La permanence d'un marqueur singulier dans le paysage du Vexin, tel est le rôle dévolu à la Croix pattée de Guiry-en-Vexin. Érigée, semble-t-il, au cours du XIIIe siècle, elle offre un témoignage lapidaire d'une époque révolue, où de telles structures jalonnaient le territoire avec une densité aujourd'hui impensable. Sa localisation, délibérément en marge des habitations, sur la route du Tillay, à proximité de la départementale 14, à l'écart du village même, lui confère une présence presque méditative, un point d'ancrage visuel pour le voyageur d'antan comme pour l'automobiliste actuel, parfois surpris par la simplicité de sa forme. Ce modeste édifice, également désigné localement sous le nom de La Croisette, est sculpté dans une pierre dont la robustesse a défié les siècles. Son dessin est conforme aux spécifications d'une croix pattée classique, bien que non exempte d'une certaine singularité. Les bras verticaux, en effet, s'affinent au centre pour s'épanouir avec une ampleur significative à leur périphérie, créant une tension entre le point focal et l'extension. La branche horizontale, elle, conserve une largeur constante, offrant un contraste formel qui stabilise l'ensemble. L'édifice repose sur un socle discret, sa partie inférieure s'évasant légèrement vers le sol, affirmant une assise modeste mais résolue. Ces croix, vestiges d'une spiritualité populaire et de bornages territoriaux parfois oubliés, furent des repères essentiels.
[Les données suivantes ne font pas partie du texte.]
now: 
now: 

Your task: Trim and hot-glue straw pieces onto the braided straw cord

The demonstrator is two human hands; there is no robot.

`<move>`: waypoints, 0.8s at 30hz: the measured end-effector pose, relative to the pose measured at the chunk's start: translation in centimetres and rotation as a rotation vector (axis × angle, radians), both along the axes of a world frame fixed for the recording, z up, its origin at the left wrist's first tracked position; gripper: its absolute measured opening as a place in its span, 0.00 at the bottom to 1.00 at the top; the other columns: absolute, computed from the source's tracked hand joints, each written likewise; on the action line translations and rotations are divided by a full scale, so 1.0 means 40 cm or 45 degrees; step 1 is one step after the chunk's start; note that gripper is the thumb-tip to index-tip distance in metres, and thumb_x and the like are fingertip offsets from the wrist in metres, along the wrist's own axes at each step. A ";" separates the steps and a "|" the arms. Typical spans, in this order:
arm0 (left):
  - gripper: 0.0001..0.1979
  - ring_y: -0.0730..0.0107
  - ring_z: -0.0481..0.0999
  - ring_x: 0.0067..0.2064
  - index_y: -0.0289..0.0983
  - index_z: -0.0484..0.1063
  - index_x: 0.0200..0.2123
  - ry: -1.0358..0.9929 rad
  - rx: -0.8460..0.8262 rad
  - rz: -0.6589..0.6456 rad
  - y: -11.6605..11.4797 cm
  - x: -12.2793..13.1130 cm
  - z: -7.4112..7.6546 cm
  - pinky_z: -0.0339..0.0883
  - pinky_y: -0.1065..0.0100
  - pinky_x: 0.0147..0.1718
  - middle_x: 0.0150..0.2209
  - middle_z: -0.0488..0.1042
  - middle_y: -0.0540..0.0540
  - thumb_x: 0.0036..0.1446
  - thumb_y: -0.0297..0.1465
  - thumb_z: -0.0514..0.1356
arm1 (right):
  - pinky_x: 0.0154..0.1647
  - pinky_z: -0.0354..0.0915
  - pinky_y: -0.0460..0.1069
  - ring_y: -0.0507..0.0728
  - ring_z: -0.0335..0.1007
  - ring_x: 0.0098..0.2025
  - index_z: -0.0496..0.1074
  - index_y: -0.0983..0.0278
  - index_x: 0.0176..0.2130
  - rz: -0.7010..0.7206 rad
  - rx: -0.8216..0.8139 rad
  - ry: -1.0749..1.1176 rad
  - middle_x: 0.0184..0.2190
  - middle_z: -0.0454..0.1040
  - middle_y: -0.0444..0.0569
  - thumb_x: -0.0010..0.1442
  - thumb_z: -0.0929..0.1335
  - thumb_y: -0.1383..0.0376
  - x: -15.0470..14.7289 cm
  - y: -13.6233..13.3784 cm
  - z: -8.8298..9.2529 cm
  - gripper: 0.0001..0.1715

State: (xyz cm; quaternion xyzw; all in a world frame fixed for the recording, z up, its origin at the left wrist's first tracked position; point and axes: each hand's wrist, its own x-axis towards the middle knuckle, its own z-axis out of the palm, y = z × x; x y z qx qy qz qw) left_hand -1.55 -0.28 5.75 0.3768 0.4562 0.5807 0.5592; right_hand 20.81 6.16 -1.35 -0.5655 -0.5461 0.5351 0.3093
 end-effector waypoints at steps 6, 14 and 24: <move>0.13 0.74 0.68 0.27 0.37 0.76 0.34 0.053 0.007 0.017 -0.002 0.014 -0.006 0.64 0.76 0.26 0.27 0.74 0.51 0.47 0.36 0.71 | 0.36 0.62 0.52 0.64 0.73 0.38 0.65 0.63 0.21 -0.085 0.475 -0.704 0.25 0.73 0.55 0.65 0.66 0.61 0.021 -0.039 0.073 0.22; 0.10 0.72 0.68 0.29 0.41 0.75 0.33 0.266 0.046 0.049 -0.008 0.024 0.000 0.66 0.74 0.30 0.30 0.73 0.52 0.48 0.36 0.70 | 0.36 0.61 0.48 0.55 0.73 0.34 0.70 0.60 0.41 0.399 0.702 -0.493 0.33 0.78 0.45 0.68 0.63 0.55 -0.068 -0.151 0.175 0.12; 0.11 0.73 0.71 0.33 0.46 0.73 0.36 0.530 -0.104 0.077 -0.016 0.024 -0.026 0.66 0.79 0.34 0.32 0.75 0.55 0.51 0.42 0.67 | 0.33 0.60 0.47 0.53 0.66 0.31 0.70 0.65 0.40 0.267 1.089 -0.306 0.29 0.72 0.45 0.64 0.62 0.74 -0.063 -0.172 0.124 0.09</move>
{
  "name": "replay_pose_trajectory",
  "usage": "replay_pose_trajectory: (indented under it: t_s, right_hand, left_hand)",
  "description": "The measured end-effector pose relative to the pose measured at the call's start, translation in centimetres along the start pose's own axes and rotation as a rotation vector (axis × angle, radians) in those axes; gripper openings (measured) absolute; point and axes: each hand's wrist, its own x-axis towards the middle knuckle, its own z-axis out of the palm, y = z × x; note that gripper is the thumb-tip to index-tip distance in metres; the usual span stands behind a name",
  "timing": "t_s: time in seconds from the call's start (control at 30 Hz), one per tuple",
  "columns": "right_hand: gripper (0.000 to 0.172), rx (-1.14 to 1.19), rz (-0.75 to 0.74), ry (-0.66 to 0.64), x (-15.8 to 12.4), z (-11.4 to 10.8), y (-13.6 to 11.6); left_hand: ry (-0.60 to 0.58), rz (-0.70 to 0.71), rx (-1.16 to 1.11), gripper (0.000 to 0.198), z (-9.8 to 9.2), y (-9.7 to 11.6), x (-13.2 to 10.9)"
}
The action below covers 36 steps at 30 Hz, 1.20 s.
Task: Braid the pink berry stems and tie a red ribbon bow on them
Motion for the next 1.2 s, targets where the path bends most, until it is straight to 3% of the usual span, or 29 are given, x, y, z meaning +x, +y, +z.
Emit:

Elles marquaient les chemins, les carrefours, les limites de paroisses ou de seigneuries, remplissant une fonction pragmatique autant que symbolique. Leur conception rudimentaire mais efficace est souvent le fruit de savoir-faire locaux, sans prétention architecturale manifeste, mais avec une connaissance profonde des matériaux et des contraintes climatiques. Sur les quelques dix-sept exemplaires encore visibles dans le Vexin français, celle-ci représente une survivance notable. Sa sauvegarde fut officiellement reconnue par son inscription aux monuments historiques en février 1950, une marque d'attention qui, pour ces humbles sentinelles de pierre, arrive souvent bien après que leur fonction originelle ne se soit estompée, transformant le symbole religieux en objet de patrimoine. Elle n'est plus un appel à la dévotion immédiate, mais une invitation à considérer la persistance des formes et des marquages dans un paysage culturel en constante mutation.